The macro numbers behind this tournament are substantial regardless of secondary ticket softness. FIFA projects $9 billion in total revenue from the 2026 World Cup, including $3.9 billion from broadcasting rights and more than $3 billion from hospitality and ticket sales combined. The tournament is expected to generate $21.1 billion in global GDP impact — including $9.6 billion in the United States alone — and mobilize 2.6 million international visitors. Total tournament attendance is projected at 6.5 million, with potential to reach 7 million if all remaining tickets sell.

For anyone viewing this through an investment portfolio lens: the $3.9 billion in broadcasting revenue is contractually locked regardless of host nation performance. Fox's rights position delivered its peak value with 30 million viewers during USA-Belgium even as the American team lost. The broader GDP and visitor mobilization projections suggest the structural economic impact holds even as secondary ticket pricing softens. The revenue architecture is more durable than any single match's attendance headline.

Semifinals are set for July 14–15, 2026. The final takes place July 19, 2026, at MetLife Stadium in New Jersey. The entire knockout road from here runs through U.S. venues — the culmination of a competition that began on three continents and now finishes in one corner of the Eastern Seaboard.

Frequently Asked Questions

How to watch World Cup 2026 quarterfinals in the United States?

As of July 9, 2026, World Cup 2026 matches are broadcast in the United States on Fox, FS1, and Tubi. Fox and FS1 require a cable or satellite subscription or a live TV streaming service such as YouTube TV or Hulu + Live TV. Tubi is free with no subscription required. The USA-Belgium Round of 16 match drew 30 million viewers on Fox — the most-watched soccer telecast in U.S. history — confirming Fox remains the primary destination for peak viewership.

Where to buy World Cup 2026 quarterfinals tickets now that prices dropped?

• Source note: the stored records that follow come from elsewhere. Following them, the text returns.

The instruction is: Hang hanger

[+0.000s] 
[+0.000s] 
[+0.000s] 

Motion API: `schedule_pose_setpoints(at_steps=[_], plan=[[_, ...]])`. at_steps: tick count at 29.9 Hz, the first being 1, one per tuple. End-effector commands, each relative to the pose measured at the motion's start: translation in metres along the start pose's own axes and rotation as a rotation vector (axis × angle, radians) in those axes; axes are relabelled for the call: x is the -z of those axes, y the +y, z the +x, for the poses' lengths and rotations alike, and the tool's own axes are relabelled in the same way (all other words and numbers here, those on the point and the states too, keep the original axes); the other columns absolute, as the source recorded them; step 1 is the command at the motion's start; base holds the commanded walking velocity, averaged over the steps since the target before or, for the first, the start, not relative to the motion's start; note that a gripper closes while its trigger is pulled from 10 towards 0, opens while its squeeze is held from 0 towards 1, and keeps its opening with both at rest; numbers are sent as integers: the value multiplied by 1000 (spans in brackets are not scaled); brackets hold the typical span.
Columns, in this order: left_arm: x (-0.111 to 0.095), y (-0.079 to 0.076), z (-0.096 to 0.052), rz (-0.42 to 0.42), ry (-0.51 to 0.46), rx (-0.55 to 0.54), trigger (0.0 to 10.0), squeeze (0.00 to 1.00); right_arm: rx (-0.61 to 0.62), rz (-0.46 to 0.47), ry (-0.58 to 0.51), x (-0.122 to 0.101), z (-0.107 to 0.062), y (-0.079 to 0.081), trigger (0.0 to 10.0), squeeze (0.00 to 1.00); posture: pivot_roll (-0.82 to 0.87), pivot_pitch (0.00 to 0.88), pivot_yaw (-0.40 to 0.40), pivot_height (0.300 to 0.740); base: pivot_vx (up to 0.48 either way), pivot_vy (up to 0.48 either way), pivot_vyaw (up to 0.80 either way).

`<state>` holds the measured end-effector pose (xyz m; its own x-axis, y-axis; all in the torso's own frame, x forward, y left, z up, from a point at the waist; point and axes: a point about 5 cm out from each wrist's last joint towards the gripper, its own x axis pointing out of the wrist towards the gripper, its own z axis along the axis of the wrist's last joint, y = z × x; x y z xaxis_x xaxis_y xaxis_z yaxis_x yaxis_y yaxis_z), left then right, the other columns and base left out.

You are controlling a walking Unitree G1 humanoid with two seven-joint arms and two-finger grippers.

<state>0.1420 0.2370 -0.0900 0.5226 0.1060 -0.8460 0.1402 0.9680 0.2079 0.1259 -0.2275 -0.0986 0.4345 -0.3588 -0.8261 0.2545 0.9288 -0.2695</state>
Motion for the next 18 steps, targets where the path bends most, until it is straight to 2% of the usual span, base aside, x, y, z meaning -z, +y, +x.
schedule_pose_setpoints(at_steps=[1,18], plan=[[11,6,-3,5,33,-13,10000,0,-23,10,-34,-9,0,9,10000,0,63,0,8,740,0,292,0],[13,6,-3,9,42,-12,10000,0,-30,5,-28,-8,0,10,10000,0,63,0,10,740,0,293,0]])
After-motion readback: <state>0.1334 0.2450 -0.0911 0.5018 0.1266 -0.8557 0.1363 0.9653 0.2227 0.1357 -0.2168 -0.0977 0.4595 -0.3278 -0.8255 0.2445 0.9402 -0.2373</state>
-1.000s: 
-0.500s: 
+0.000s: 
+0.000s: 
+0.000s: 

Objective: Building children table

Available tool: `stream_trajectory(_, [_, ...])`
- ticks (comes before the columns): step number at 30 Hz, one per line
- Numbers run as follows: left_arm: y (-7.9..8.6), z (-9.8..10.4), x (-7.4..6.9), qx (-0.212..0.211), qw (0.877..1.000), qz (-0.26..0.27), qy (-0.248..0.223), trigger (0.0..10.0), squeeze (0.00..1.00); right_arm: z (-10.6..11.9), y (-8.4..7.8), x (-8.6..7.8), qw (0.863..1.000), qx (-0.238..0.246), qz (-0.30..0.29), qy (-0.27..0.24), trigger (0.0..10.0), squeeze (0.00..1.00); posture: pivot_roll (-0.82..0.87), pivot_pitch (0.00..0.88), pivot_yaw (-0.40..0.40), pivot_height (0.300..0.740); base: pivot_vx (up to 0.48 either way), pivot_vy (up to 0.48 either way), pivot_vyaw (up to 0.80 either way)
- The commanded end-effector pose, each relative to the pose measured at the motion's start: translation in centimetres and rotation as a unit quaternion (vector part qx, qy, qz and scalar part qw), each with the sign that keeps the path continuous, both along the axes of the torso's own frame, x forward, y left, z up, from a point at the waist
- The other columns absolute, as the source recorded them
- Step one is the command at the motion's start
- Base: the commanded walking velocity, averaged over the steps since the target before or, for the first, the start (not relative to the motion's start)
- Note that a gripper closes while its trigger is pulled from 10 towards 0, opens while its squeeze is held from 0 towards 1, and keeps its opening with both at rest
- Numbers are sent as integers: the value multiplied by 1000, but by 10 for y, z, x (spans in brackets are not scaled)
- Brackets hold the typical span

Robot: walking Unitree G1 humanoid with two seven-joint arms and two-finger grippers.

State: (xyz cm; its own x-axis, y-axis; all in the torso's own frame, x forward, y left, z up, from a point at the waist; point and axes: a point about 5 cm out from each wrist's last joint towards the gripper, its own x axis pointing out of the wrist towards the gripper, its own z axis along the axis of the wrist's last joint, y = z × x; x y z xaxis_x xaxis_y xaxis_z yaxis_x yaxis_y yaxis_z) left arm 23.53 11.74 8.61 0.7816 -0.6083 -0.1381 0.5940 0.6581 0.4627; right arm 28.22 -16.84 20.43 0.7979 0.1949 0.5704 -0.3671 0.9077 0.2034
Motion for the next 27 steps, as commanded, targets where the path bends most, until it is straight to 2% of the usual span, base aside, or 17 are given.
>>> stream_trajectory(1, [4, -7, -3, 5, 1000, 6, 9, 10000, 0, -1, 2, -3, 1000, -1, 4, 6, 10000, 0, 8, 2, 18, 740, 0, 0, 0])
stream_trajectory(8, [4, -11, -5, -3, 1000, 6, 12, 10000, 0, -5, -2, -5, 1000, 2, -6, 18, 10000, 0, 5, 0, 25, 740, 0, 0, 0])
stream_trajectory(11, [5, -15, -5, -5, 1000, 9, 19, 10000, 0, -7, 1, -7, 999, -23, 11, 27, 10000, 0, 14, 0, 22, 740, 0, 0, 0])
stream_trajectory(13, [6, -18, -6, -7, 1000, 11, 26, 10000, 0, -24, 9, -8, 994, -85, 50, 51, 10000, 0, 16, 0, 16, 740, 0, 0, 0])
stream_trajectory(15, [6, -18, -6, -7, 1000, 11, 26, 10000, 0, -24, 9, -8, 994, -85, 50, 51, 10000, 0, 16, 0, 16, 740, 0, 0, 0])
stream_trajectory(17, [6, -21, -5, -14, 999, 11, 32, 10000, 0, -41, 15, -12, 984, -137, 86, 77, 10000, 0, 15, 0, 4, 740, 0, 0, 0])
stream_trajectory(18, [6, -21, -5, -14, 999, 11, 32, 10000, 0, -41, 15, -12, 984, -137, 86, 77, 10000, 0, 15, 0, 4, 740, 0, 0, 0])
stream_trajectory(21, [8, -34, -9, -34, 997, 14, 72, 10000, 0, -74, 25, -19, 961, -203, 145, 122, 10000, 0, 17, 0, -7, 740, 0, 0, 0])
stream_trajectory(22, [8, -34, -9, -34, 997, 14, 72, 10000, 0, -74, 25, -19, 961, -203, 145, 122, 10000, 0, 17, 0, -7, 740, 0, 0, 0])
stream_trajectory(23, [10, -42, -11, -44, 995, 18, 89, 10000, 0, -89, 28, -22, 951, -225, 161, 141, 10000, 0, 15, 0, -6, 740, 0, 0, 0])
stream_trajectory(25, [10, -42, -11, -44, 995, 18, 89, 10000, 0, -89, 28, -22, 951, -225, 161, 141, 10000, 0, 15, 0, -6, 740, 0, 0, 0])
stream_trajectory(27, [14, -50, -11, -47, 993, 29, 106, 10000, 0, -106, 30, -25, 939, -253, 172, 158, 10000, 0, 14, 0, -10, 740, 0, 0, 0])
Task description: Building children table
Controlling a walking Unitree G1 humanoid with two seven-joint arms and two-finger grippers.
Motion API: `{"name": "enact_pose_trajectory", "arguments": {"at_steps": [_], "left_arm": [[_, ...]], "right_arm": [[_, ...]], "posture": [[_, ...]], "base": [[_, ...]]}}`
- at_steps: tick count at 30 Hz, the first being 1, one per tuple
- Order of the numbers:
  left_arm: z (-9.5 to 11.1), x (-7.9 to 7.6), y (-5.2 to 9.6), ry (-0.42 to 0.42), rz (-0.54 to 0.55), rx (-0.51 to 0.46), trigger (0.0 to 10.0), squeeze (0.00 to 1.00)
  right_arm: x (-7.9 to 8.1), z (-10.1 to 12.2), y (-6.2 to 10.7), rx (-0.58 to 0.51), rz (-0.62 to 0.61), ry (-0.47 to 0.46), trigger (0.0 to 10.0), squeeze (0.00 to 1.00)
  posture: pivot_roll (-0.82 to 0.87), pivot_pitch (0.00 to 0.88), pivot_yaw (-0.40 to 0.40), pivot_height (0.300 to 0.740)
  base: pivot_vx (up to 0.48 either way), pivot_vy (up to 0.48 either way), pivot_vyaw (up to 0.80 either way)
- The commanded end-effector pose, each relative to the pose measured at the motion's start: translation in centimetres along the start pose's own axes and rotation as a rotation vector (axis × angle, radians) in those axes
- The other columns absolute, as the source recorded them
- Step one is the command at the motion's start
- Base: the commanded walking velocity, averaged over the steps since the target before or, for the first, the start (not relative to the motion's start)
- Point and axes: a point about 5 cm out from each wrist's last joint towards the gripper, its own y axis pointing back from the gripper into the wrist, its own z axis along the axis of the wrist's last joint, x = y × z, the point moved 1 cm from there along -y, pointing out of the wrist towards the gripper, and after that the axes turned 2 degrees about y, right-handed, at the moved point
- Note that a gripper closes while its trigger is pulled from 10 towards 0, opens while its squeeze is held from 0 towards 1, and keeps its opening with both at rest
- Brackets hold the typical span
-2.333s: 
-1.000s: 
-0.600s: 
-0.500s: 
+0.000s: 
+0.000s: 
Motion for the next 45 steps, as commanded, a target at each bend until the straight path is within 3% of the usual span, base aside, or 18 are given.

As of July 9, 2026, official tickets remain available through FIFA's official ticketing platform. Secondary market availability has increased significantly — from 28,285 tickets at tournament start to 49,415 after host nation eliminations — and prices have fallen 50–60% from peak levels. Forbes reported on July 7, 2026 that the Belgium vs. Spain get-in price at SoFi Stadium dropped from $2,950 to $1,200. Buyers should verify seller legitimacy on any secondary platform before completing a purchase.

When is the World Cup 2026 final and where is it being played?

The World Cup 2026 final is scheduled for July 19, 2026, at MetLife Stadium in East Rutherford, New Jersey. Semifinals are set for July 14–15, 2026. The entire knockout stage from the quarterfinals onward is being played in U.S. venues, making MetLife Stadium the endpoint of a tournament that, after host nation eliminations in the Round of 16, consolidated entirely within the United States.

Disclaimer: This article is for informational and editorial commentary purposes only and does not constitute financial advice. Sports economics and ticket market data are discussed for analytical purposes only. Research based on publicly available sources current as of July 9, 2026.